Ha combattuto prima contro un tumore al seno, poi contro un tumore al fegato. La sua “Acida” resterà il simbolo di una generazione

Il suo live al MI AMI 2018, festival milanese di musica indie, è ancora impresso nella mente degli amanti del genere: Elisabetta Imelio, per festeggiare i 20 anni dell’album Acido Acida, era ritornata a cantare con i Prozac +, band punk di Pordenone. È morta al Centro di riferimento oncologico di Aviano, a 44 anni.

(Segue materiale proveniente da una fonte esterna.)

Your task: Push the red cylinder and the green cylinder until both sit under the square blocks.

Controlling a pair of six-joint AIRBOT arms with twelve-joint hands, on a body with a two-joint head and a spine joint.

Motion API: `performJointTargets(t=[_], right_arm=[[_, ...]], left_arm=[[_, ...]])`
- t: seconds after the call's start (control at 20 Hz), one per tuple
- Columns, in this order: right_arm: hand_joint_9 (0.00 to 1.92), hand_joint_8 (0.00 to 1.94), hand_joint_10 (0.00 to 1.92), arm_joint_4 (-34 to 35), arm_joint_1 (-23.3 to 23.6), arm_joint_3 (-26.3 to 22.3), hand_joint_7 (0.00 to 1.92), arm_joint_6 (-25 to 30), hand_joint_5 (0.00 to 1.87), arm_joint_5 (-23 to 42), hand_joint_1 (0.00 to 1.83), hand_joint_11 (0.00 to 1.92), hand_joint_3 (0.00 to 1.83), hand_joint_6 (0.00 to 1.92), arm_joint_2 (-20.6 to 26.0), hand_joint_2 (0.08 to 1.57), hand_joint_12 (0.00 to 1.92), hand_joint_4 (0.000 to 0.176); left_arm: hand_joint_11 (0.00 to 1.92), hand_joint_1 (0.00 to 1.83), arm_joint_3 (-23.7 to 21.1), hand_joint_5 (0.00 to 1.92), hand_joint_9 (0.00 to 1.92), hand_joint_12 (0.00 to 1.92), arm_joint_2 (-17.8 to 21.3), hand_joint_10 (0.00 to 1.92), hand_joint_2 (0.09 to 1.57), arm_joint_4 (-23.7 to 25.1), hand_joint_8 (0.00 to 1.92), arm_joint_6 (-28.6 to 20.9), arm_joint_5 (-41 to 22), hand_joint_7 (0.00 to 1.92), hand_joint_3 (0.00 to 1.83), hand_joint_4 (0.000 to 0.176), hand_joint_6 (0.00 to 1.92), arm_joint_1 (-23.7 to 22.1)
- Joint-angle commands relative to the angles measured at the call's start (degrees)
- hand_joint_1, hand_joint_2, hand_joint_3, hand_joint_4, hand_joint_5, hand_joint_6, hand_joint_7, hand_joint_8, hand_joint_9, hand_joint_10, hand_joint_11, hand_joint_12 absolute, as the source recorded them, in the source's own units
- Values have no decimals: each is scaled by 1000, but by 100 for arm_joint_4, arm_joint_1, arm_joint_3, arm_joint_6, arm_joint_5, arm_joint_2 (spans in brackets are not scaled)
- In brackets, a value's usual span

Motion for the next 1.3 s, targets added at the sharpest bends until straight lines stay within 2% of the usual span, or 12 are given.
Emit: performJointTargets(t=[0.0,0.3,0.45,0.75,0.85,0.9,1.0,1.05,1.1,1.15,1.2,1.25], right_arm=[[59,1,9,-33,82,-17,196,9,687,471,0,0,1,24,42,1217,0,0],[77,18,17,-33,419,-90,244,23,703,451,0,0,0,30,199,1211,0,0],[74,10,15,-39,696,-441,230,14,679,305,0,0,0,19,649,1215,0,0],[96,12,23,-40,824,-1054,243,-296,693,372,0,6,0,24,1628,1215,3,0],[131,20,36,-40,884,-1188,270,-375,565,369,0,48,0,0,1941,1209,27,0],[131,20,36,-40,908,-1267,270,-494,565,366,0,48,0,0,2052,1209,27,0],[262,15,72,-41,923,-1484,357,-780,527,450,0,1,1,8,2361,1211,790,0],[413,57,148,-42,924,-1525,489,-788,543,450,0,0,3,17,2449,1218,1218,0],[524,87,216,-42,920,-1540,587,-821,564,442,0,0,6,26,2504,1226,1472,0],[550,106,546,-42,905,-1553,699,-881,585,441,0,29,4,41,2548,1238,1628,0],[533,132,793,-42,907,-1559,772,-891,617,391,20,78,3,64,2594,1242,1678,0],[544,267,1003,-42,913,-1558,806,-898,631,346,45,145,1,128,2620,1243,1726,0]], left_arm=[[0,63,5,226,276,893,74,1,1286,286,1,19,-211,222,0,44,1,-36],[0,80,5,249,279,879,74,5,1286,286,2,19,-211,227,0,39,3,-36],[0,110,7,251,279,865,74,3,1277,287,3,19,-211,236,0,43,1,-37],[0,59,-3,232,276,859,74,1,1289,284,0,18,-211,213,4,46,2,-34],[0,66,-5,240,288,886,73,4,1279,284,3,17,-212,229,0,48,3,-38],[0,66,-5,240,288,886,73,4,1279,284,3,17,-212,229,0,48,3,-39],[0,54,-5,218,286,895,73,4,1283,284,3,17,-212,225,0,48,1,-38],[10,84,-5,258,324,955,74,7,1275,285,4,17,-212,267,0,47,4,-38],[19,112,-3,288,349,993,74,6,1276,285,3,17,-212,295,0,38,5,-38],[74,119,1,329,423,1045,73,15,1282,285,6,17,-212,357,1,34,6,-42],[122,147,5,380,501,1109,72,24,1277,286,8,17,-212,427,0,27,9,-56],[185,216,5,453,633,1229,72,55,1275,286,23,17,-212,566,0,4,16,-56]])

Dal 2007, insieme all’ex membro del gruppo Gian Maria Accusani, Imelio aveva creato i Sick Tamburo, un complesso vocato all’alternative rock.


La carriera di Elisabetta Imelio ha avuto molteplici stop a causa dei suoi problemi di salute: prima un tumore al seno, poi uno al fegato. Non ce l’ha fatta a superare la malattia, ma la sua musica resta il simbolo della generazione cresciuta tra gli anni ’80 e ’90. Bassista straordinaria e cantante di talento, Imelio è riuscita a rendere mainstream genere, tematiche e sonorità nuove per gli anni in cui la sua Acida veniva suonata in tutti i club.

Abitava nella sua Pordenone, dove faceva la maestra e coordinatrice alla cooperativa Itaca. Nel 2017, aveva pubblicato La fine della chemio, brano cantato insieme a Jovanotti, Lo Stato Sociale e a tanti altri artisti. Imelio è diventata anche un simbolo della lotta contro il cancro, malattia che l’ha portata via oggi primo marzo 2020.